If you look at our space, it’s kind of a semi-circle. And wood and plaster; there’s very little solid cement in that space. Cement does not reflect sound in a pretty way. Wood does, and then space. There’s space directly under the stage. There’s space on the other side of the walls, and space above the ceiling. So it becomes like an echo chamber, but just enough echo, not too much, that the room vibrates. And it also beautifies the sound. The sound on the stage is a little bit more harsh and brittle, when you walk out in the house it’s prettier, and there’s an immediacy which is great.
How do you select work for the Youngstown Symphony? Do you have—this might be a dumb question, but I can imagine, if I were the director of a theater company and I had a particularly strong male actor, I might select a piece for him. Does that come up in a symphony? Where you say, wow, my percussion is off the charts—
It does; actually, I more select works based on what I think the audience might like. And there is that sense that I’m the coach of this team. And like any coach, I want to challenge my players. And I want to constantly be building the quality of their work. So there are some pieces that I will pick that will do that. So maybe a longer work, or more challenging work—
[Hey Jeff! How are you? Jeff Crystal, the head chef here.]
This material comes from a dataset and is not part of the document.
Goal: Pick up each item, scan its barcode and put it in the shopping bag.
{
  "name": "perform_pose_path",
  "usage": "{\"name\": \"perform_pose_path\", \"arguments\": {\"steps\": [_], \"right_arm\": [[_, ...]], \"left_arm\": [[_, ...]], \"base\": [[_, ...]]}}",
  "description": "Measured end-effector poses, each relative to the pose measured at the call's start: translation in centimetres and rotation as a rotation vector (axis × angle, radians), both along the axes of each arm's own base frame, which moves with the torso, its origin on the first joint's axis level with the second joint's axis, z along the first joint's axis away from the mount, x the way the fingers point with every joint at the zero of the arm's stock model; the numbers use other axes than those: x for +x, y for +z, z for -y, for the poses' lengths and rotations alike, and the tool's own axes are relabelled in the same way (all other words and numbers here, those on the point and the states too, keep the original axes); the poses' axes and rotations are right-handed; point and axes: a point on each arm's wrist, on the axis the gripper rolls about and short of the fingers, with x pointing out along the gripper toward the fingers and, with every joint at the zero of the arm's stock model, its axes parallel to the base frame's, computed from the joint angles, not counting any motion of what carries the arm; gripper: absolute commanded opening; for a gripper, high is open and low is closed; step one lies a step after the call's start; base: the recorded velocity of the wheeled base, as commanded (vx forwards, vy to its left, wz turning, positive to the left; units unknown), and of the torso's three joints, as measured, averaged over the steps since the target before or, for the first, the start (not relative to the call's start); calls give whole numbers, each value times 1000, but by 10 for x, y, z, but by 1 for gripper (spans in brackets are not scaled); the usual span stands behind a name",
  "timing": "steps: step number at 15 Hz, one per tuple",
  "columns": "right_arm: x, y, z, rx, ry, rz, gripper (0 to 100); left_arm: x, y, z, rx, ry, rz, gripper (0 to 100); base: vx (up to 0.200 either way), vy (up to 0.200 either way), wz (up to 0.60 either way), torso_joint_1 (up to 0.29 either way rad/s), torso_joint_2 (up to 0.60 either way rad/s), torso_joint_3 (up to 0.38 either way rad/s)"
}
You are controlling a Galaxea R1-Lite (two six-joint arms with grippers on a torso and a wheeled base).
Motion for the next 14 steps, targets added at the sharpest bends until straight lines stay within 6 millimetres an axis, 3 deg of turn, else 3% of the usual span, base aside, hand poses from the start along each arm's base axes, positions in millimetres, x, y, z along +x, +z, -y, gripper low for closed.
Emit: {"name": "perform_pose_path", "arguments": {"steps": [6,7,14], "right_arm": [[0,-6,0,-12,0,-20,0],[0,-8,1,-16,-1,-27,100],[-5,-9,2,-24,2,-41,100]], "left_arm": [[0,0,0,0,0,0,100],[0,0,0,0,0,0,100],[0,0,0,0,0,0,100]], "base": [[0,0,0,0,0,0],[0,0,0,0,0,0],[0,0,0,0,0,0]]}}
It’s about supplying the audience with a healthy meal. All puns intended, with the head chef going by. In the sense that they will look at the season and see things they like about the season and look at each individual concert. It’s both a magnet for subscribers, to buy the whole meal, and individual ticket buyers to just buy each course. At the same time, I’m thinking about the life and the growth of the ensemble, what will challenge everybody for different reasons. This is a really hard piece for strings, or this is a really hard piece for woodwinds, or this is hard to coordinate, there’s lots of stop and start and slow and fast, and slower and faster, tempo fluctuations, and you build that communication with everybody.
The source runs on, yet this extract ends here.